New & Notable Books, December

Brian Attebery, Fantasy: How it Works (Oxford UP 7/22) One of our most erudite scholars delivers a wide-ranging critical exploration of the fantasy genre, “the lie that speaks truth.” “There are enough good ideas here to set off a whole con’s worth of panel discussions… his most trenchant observations open up the field to us rather than closing it off with totalizing pronouncements.” [Gary K. Wolfe]

 


Eugen Bacon, An Earnest Blackness (Anti-Oedipus 8/22) Bacon is best known for her fiction, but she is also an adept non-fiction writer, and this book of 12 critical essays explores issues of race, colonialism, and more. This “slim yet powerful text… intersects not just with genres of Afrofuturism, but [Bacon’s] experiences navigating Australia, and the publishing industry at large, as an African Australian.” [Maya C. James]

 


Paula Guran, ed., The Year’s Best Dark Fantasy and Horror: Volume Three (Pyr 10/22) Locus’s own Guran returns with a new volume collecting some of the best dark short fiction of 2021, with 23 stories by genre favorites including Tananarive Due, Brian Evenson, Christopher Golden, Elizabeth Hand, Stephen Graham Jones, Richard Kadrey, David J. Schow, Molly Tanzer, and Sheree Renée Thomas.

 


Tiffany D. Jackson, The Weight of Blood (Tegen 9/22) This YA novel is inspired by Stephen King’s 1974 telekinetic teen horror debut Carrie – but ef­fectively updated and reimagined for today’s readers.

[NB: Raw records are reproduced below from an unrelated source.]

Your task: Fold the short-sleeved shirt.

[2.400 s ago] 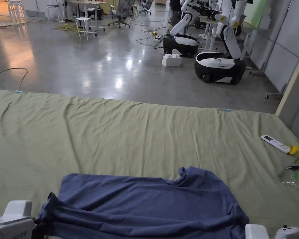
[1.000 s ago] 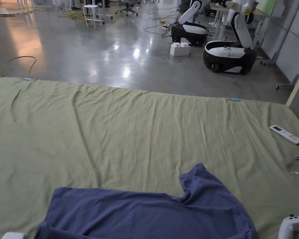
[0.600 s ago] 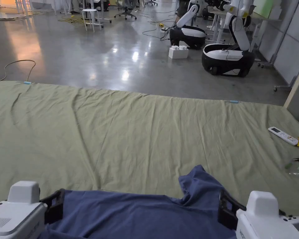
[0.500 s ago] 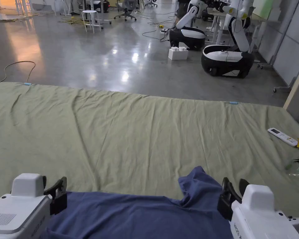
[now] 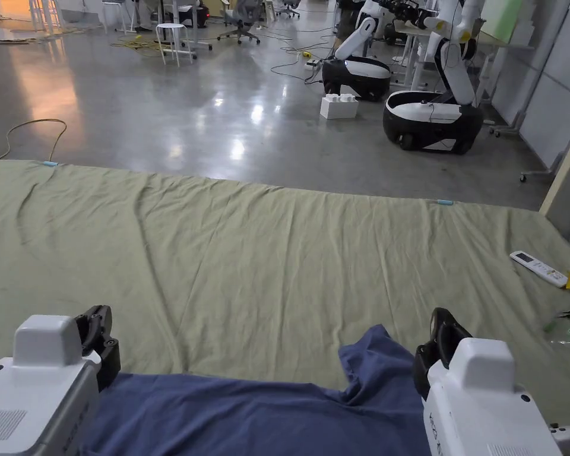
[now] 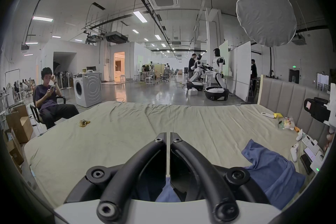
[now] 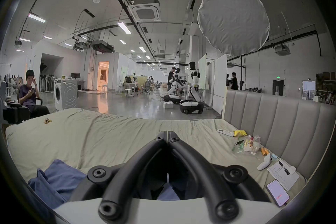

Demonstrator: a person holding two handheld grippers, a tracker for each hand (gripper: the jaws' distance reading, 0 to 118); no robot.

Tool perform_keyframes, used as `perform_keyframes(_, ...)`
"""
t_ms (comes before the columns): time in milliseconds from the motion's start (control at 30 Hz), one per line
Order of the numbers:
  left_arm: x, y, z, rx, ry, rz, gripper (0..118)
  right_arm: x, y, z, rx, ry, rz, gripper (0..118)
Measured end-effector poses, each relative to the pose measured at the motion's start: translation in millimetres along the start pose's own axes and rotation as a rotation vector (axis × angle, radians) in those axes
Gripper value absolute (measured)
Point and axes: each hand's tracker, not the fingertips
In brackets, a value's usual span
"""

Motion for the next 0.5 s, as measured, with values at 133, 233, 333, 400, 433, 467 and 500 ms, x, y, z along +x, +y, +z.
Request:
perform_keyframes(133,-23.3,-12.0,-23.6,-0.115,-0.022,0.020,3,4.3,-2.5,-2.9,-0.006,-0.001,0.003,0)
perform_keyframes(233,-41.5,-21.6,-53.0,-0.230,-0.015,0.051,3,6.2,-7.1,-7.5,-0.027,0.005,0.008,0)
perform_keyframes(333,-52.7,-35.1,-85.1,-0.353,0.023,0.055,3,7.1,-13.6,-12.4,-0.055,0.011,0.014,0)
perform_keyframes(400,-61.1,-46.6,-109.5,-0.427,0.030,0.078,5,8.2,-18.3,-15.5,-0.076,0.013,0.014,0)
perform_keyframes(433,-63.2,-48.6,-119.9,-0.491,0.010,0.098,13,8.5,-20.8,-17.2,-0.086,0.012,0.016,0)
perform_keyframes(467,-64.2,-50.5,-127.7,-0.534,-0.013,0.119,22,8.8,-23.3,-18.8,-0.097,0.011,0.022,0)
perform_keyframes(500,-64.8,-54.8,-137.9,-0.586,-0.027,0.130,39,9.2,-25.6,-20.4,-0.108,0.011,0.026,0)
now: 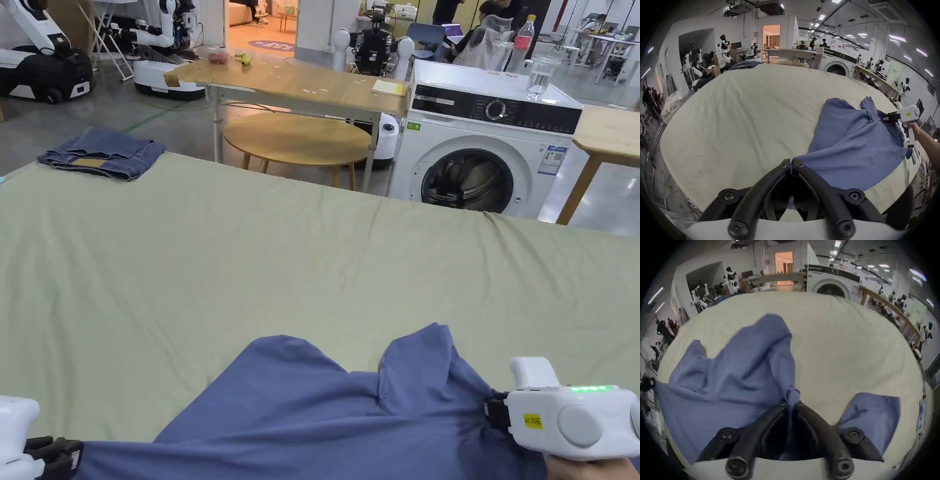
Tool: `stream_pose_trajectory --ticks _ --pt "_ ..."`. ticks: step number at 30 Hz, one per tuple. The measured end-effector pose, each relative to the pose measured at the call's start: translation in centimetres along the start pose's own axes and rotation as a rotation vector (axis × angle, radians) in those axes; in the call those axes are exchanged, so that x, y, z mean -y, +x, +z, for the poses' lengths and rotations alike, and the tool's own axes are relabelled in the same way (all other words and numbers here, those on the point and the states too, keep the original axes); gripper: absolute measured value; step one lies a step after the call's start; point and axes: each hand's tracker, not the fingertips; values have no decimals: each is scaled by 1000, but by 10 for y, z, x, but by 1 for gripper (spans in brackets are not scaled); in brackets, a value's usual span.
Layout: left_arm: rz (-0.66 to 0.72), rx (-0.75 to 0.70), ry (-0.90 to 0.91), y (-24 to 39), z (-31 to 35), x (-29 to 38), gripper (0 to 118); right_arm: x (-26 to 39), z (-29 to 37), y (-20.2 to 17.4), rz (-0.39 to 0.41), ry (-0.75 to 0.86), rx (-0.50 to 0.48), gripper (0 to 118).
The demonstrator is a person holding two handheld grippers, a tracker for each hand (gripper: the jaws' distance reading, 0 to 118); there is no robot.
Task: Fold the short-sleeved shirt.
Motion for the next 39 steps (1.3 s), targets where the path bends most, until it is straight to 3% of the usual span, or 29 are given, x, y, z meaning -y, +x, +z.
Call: stream_pose_trajectory --ticks 2,10,18,27,39 --pt "0 -6 8 1 1 -3 0 -2 26 -4 -12 71 -21 0" --pt "-15 -11 129 18 10 -39 0 -14 161 -25 22 317 50 0" --pt "-15 -21 329 48 42 -128 0 -55 268 7 -11 512 194 0" --pt "-111 -55 508 100 82 -262 0 -142 339 53 -70 682 258 0" --pt "-132 -161 707 125 127 -412 0 -261 403 68 -111 912 256 0"
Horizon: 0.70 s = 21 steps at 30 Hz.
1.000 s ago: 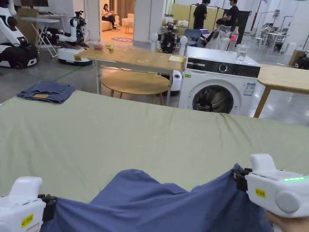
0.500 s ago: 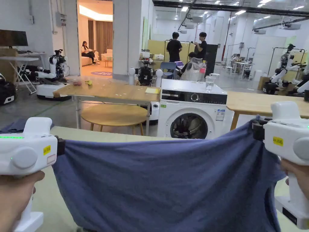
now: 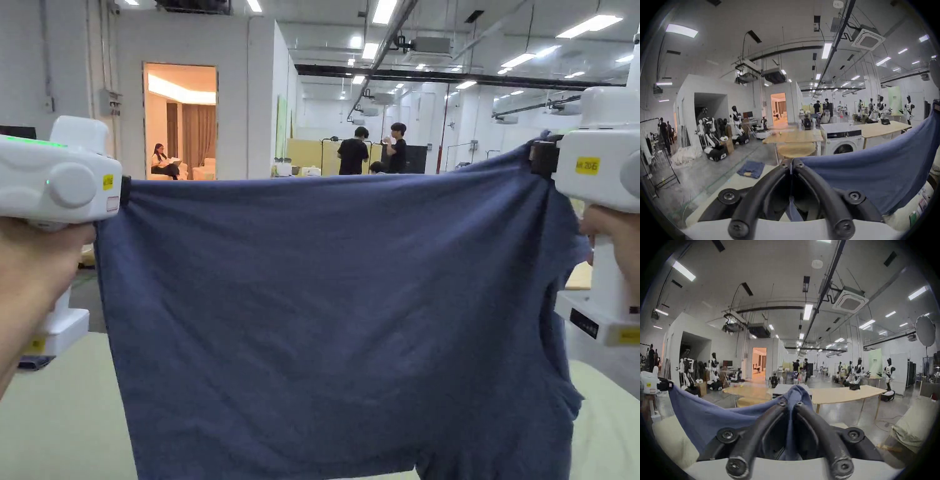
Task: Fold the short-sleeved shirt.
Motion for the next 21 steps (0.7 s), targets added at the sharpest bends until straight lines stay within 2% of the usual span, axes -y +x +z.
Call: stream_pose_trajectory --ticks 5,12,17,21 --pt "-16 -19 34 -5 1 -11 0 -5 -11 -10 -19 26 -10 0" --pt "-33 -34 -53 0 -11 71 0 76 -19 -16 -4 -52 22 0" --pt "-19 4 -72 0 13 101 0 99 12 -6 -31 -64 18 0" --pt "-6 72 -88 -4 60 126 0 115 63 -1 -4 -92 9 0"
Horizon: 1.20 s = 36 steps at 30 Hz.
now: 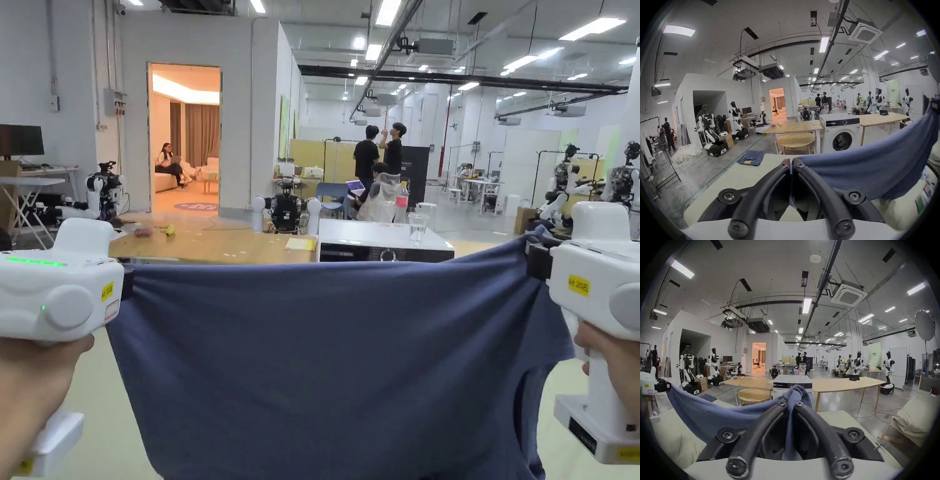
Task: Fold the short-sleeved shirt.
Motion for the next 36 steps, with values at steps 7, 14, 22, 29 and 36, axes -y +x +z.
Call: stream_pose_trajectory --ticks 7,14,22,29,36 --pt "35 93 -86 -8 105 110 0 98 113 3 99 -148 -34 0" --pt "190 125 -378 -23 178 275 0 282 205 -1 97 -454 -39 0" --pt "156 122 -464 -14 207 334 5 356 247 -5 24 -615 -6 10" --pt "13 176 -245 48 237 266 115 272 262 -55 32 -405 -98 118" --pt "41 311 -297 49 241 261 0 263 275 -82 53 -325 -108 0"
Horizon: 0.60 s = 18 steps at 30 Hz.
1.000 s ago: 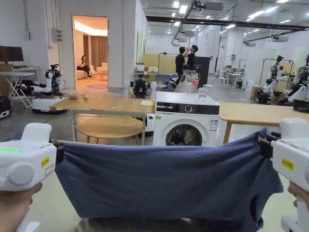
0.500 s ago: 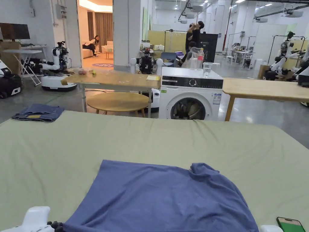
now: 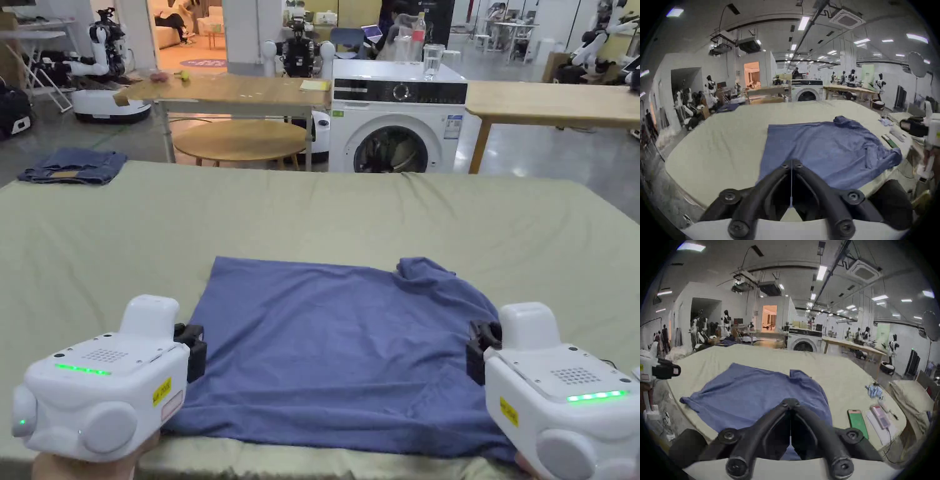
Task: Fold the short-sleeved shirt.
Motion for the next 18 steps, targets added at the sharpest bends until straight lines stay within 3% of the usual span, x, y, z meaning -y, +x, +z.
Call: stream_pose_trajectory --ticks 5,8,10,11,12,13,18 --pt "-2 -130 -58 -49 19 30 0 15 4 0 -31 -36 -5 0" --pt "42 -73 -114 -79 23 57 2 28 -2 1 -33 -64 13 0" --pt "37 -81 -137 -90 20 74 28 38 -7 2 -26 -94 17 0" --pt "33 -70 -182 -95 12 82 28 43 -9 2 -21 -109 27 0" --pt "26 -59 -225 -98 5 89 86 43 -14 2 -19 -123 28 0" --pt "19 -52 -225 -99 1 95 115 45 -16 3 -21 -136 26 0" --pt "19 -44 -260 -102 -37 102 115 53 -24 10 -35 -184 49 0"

The story follows a biracial young woman forced by her abusive father to pass as white… until her secret comes out, and prom night horror begins.

 


 

T. Kingfisher, What Moves the Dead (Tor Nightfire 7/22) Ursula Vernon’s darker alter-ego delivers a creepy new take on Edgar Allan Poe’s “The Fall of the House of Usher” (with way more disturbing fungal action) in this compelling novella, which also plays effectively with notions of gender and the tradition of the Ruritanian fantasy.

 


Talia Lakshmi Kollluri, What We Fed to the Man­ticore (Tin House 9/22) This debut collection by a singular new voice features nine stories, three of them original, all narrated by animals. The view­point characters must cope with human disruption of nature, including climate change, but this isn’t a book of polemics – the stories are sparkling, strange, and tender.

 


Alan Moore, Illuminations (Bloomsbury 10/22) The master of innovative comic writing has made impressive inroads into prose fiction in recent years, including the immense tome Jerusalem, but this is his first collection, gathering nine stories from the breadth of his career, only four of them previously published. It includes a short novel, “What We Can Know About Thunderman”, which forms a captivat­ing Kafkaesque history of the comics industry.

 


Ray Nayler, The Mountain in the Sea (MCD 10/22) Nayler has dazzled us with short fiction, and this debut novel proves he’s equally adroit at longer work. It’s a near-future thriller about the nature of sapience and consciousness, with a scientist and an AI android sent to a remote archipelago to investigate the rise of an unusually intelligent species of cephalopods. “Nayler presents [his ideas] with such immediacy and passion that the intellectual adventure is as compelling – more compelling, really –- than his tale of corporate intrigue, high-seas adventure, and characters dealing with past traumas while searching for some sort of identity.” [Gary K. Wolfe]

 


Namwali Serpell, The Furrows (Hogarth 9/22) Serpell excels at blurring the line between the liter­ary and the fantastic, and her latest mingles elements of mystery, romance, and the surreal in the tale of a grieving woman who never recovered from her younger brother’s death. She begins to see versions of her brother suffering assorted fatal accidents – and then meets a mysterious figure who shares his name.

 


Rob Wilkins, Terry Pratchett: A Life with Foot­notes (Doubleday UK 9/22) The late and beloved author of the Discworld series (and more) has an official biography, written by his former assistant and close friend. Wilkins combines his memories with details from an unfinished memoir by Pratchett, plus comments from family, friends, and colleagues to create a chatty and often hilarious picture of the man and his life (with footnotes, of course).

 


Lisa Yaszek, ed., The Future Is Female! Volume Two: the 1970s: More Classic Science Fiction Sto­ries by Women (Library of America 10/22) Yaszek’s latest volume focusing on women SF writers tackles the 1970s,with landmark work by including Ursula K. Le Guin; Vonda N. McIntyre; Marta Randall; James Tiptree, Jr.; Joan D. Vinge; Kate Wilhelm; and Connie Willis. “Beyond their historical importance… these remain captivating and compelling stories in their own right; brought together, this is an anthology for any reader of short science fiction.” [Alexandra Pierce]

 


From the October 2022 issue of Locus.